A still from ‘Weapons’
| Photo Credit:
Warner Bros.
Each chapter rewinds the clock, replaying moments we’ve already seen but from a different angle, including a shouting match at a school meeting, a vandalised car, and glimpses into a creepy house. The Roshomon Effect warps the shift in perspective to uncover the mystery. Details we thought we understood slide into different meanings as we start to unravel the knot.
For a while, Weapons has the same tense, lived-in air as something like Prisoners, with its slow pans, watchful silences, and a brooding score that vibrates in your chest. Larkin Seiple’s camera hovers and drifts, sometimes leaning in on faces like an eavesdropper over a conversation.
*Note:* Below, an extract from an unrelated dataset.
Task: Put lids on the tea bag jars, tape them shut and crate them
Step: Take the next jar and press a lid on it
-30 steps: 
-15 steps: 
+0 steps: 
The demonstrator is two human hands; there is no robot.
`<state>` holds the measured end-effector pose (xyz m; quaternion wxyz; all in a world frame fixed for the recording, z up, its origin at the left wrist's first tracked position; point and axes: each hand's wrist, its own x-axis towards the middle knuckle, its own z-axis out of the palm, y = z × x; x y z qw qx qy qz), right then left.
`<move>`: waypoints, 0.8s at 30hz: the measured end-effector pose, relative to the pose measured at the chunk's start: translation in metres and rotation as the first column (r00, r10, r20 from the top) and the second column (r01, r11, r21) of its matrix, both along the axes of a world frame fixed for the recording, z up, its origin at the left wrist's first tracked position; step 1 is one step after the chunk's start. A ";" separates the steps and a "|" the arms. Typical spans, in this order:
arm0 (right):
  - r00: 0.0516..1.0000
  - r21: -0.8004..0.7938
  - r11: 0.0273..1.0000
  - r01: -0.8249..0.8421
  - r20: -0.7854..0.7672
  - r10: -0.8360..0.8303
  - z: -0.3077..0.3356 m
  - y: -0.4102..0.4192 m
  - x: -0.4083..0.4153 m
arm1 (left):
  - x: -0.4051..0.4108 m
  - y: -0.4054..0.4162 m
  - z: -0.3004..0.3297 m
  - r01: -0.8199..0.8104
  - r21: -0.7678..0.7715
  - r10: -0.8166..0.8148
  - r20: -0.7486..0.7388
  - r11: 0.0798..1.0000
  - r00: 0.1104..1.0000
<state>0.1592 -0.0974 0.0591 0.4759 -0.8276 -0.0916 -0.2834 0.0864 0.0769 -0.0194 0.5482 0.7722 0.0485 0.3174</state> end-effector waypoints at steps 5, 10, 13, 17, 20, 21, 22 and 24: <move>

Cregger uses the space well, letting his actors stretch out. Garner wears her character’s exhaustion and anxiety like an extra layer of skin. Brolin plays grief as a kind of muscle memory, and his every movement feels heavy with unfinished business. Ehrenreich’s Paul looks permanently hungover from alcohol and bad decisions.

Right when the seriousness starts to calcify, Aunt Gladys arrives. Hidden under sloppily drawn lipstick and one eye disturbingly smaller than the other, Amy Madigan’s Gladys flips the tension towards a gleeful sense of derangement, and suddenly the laughs, which had been tentative until now, start bursting through. From here on, the film starts to shed its skin, letting the horror and comedy bleed into one another until they’re hard to tell apart.
Weapons (English)
Director: Zach Cregger
Cast: Julia Garner, Josh Brolin, Cary Christopher, Alden Ehrenreich, Austin Abrams, Benedict Wong, and Amy Madigan
Runtime: 128 minutes
Storyline: When all but one child from the same classroom mysteriously vanish on the same night at the same time, a community is left questioning who or what is behind their disappearance
Cregger has a gift for letting absurdity coexist with dread rather than breaking the tension outright. Abrams’s Anthony, for example, has a knack for saying exactly the wrong thing at exactly the wrong time, and his twitchy opportunism turns a tense police encounter into something almost vaudevillian. And Madigan’s lopsided eyes and vaguely satanic Mary Poppins energy turn scenes into surreal gothic comedy sketches without letting you fully unclench. The humour is on a pressure valve, but it’s simultaneously also an accelerant that makes the violence that follows land harder, because you were just laughing.
Though not all of Cregger’s gambles land. The eventual reveal, of what’s been pulling the strings and what happened to the children, feels smaller than the possibilities the film’s first hour suggested. Where Barbarian used its reveals to open trapdoors beneath us, Weapons narrows its scope and tightens the story just when you want it to keep expanding. When the gore finally ramps up, it’s delightfully over-the-top and will scratch the itch for genre fans, but it doesn’t quite hit on anything deeper. Still, Cregger is a natural at building moments that live in that uncomfortable uncanny valley, and a throwaway glimpse of those little airplane arms in the dark has the same staying power as a ghost story.

A still from ‘Weapons’
| Photo Credit:
Warner Bros.
There’s also a hum of subtext if you care to tune into it. Maybrook’s finger-pointing and its desperate need to affix blame somewhere feels emblematic of real-world panic. It could be read as a glance at small-town paranoia, and the ease with which fear curdles into mob logic, or even at America’s current talent for turning unexplainable events into elaborate, weaponised conspiracy. Cregger doesn’t underline these echoes, yet the resonance is pulsing just beneath the genre mechanics.

Throughout, Cregger delivers his scares with a sadist’s timing, but it’s the way he stitches dread into the mundane and lets it detonate without warning that makes Weapons such an exhilarating experience. By the end, you’ve either been holding your breath or grinning away, because this is what the genre looks like when it’s in the hands of someone having an indecent amount of fun.
Weapons is precise where it counts, and it earns its place as one of the year’s sharpest, most satisfying horror films. And just like Barbarian, it’s the kind you’d probably want to recommend immediately, with a wicked smile and no details at all.